Things, and their making, tell us more about a culture than any other mode of cultural expression. Design, in the broadest sense of the word, is a gateway to history. Interrogate a Ming bowl, a Hebrew Astrolabe, a Hawaiian feathered helmet, or a Sudanese slit drum and trade routes, social hierarchies, population movements and the rise of cities can all be deduced.
If this sounds dry, think again. MacGregor’s chapters, often four or five pages long, are bite-sized narratives packed with extraordinary historical detail. The best of them revolve around conflict or mystery. These are non-fiction stories based on things.
Take the case of an Australian bark shield. It’s a beautiful lozenge of reddish brown Mangrove wood about 40 inches high with a hole near its center. On April 29, 1770, on a clear Sunday afternoon, Captain James Cook sailed into what would later be called Botany Bay in Australia. Two men stood on the shore. When Cook and his men approached, they tried to “oppose” the landing party and Cook fired his musket, aiming between them. It had no effect. The two natives gathered up their “darts” and threw a stone. Cook retorted by firing a second time. He hit one man “yet it had no other effect than to make him lay hold of a shield or target to defend himself.” He advanced down the beach but soon ran away, dropping his shield.
This shield was one of the first objects brought back to England by Cook from Australia. We have Cook’s written account of the fateful encounter. But for the man standing on the shore, who represented a people who had lived in that land for some 60,000 years, and who could not write his account of his encounter with the Europeans, we only have the shield. But the shield, says MacGregor, is his statement.
Then there is the case of the jade ax. Another stunning object: a polished green teardrop, smooth to the touch, but with a razor sharp edge. For years the ax was cloaked in mystery. It was clearly all about aesthetics: its reflective surface is polished to a mirror-like shine and it had clearly never been used. But more mysteriously: there is no jade in England or anywhere near England. Jade is normally found in the Far East and in Central America, thousands of miles away. How did it, some 6,000 years ago, get there? The archeologists were baffled.
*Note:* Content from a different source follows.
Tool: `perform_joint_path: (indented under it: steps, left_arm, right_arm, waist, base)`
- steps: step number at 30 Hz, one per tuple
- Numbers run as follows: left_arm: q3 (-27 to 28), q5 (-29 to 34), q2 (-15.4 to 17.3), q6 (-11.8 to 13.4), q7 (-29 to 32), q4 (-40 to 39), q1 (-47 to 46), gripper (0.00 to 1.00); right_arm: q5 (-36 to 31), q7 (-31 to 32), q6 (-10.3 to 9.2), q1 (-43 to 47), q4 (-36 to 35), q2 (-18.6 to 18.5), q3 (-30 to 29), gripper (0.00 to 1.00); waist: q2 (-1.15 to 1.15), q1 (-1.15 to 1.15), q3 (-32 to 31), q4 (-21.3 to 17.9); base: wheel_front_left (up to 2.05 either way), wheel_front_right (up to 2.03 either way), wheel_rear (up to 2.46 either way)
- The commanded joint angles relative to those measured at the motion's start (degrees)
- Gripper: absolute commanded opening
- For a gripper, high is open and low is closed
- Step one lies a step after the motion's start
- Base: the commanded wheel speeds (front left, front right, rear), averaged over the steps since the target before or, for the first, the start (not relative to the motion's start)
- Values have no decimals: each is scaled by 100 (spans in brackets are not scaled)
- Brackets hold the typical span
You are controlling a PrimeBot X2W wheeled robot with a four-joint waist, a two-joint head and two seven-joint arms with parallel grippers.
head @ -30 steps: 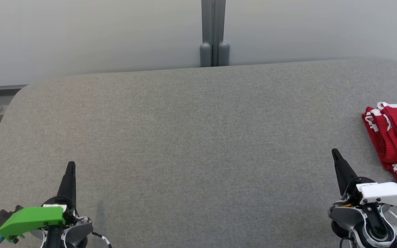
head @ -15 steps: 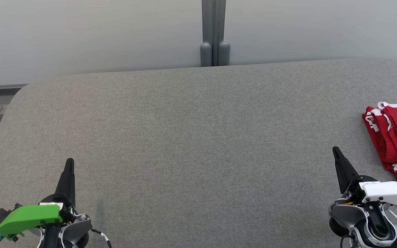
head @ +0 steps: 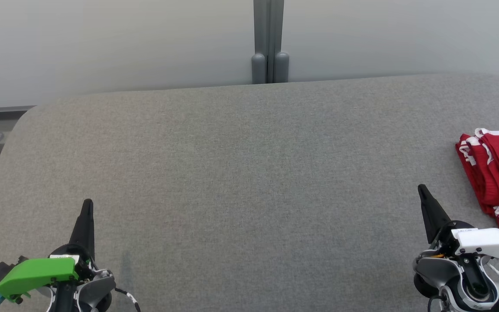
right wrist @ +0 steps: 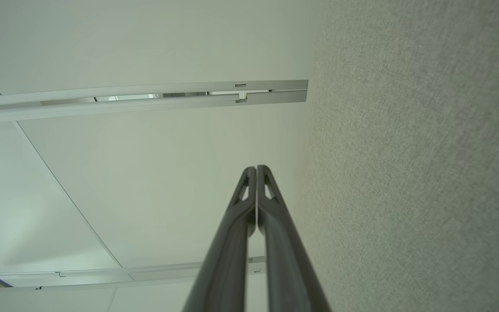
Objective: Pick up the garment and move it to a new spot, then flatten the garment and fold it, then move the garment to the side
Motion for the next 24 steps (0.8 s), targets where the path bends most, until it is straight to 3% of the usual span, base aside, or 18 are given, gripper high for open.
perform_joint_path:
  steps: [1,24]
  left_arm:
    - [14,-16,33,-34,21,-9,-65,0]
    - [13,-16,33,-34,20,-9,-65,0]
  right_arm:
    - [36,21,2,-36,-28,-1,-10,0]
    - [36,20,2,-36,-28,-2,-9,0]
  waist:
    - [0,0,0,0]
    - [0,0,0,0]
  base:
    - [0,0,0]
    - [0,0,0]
But in 2003 after twelve years of exploring the Italian Alps, two archeologists discovered blocks of jade high up in the mountains. They deduced that fires had been set near these blocks, large chunks were chipped off, and the blocks were then laboriously carried back down the mountainside. They were hauled for miles and probably broken apart and hewn by craftsmen in Northern Italy.
But because jade is so hard to sculpt these ax heads were then carried hundreds of miles to North West France where they were refined and polished. This particular ax head then made its way to England. With Sherlock Holmes like detail there is one last twist to the tale. Because of the specificity of jade’s geological signature, the archeologists were able to source the exact boulder high in the Alps from which this 8 inch ax head had come.
This book is hefty, weighing in at 707 pages
, but I’d still recommend reading it while soaking in the bath, or riding on the subway, or best yet, nestled on a sofa on a Sunday afternoon. What better place to read the story of the rhinoceros that came to Europe from India in 1515 and whose woodblock portrait was made by one Albrecht Dürer?